Bloomberg News

Canadian Natural Gas Falls After Inventory Drop Misses Estimates

February 24, 2012

Feb. 23 (Bloomberg) -- Canadian natural gas fell after a report showed U.S. inventories declined less than analysts estimated last week.

Alberta gas dropped 2.7 percent, reversing gains prior to the Energy Department report. U.S. stockpiles fell 166 billion cubic feet to 2.595 trillion in the week ended Feb. 17, 40 percent above the five-year average, the Energy Department said. Inventories had been expected to fall 170 billion cubic feet, the median of 24 analyst estimates compiled by Bloomberg.

“We’re looking at a very large year-on-five-year surplus,” said Tim Evans, an energy analyst at Citi Futures Perspective in New York. “Looking ahead, we’re likely to see a below-average storage withdrawal for this week.”

Alberta gas for March delivery declined 5.5 cents to C$2.0125 a gigajoule ($1.91 per million British thermal units) at 12:55 p.m. New York time on NGX, a Canadian Internet market. NGX gas has dropped 30 percent this year.

Gas traded on the exchange is shipped to users in Canada and the U.S. and priced on TransCanada Corp.’s Alberta system.

Natural gas for March delivery on the New York Mercantile Exchange fell 5 cents to $2.593 per million Btu at 1 p.m.

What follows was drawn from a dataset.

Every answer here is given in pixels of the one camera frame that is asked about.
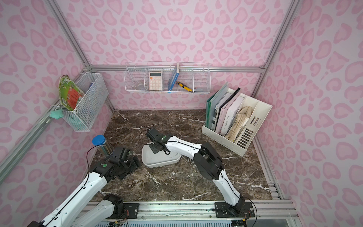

Volume on TransCanada’s Alberta system, which collects the output of most of the nation’s gas wells, was 16.8 billion cubic feet, 71 million below target.

Pipeline Flows

Gas was flowing at a daily rate of 2.69 billion cubic feet at Empress, Alberta, where the fuel is transferred to TransCanada’s main line.

At McNeil, Saskatchewan, where gas is transferred to the Northern Border Pipeline for shipment to the Chicago area, the daily flow rate was 2.14 billion cubic feet.

Available capacity on TransCanada’s British Columbia system at Kingsgate was 686 million cubic feet. The system was forecast to carry 1.97 billion cubic feet today, or 74 percent of its capacity of 2.65 billion.

The volume on Spectra Energy’s British Columbia system, which gathers the fuel in northeastern British Columbia for delivery to Vancouver and the Pacific Northwest, totaled 3.07 billion cubic feet at 11:50 a.m.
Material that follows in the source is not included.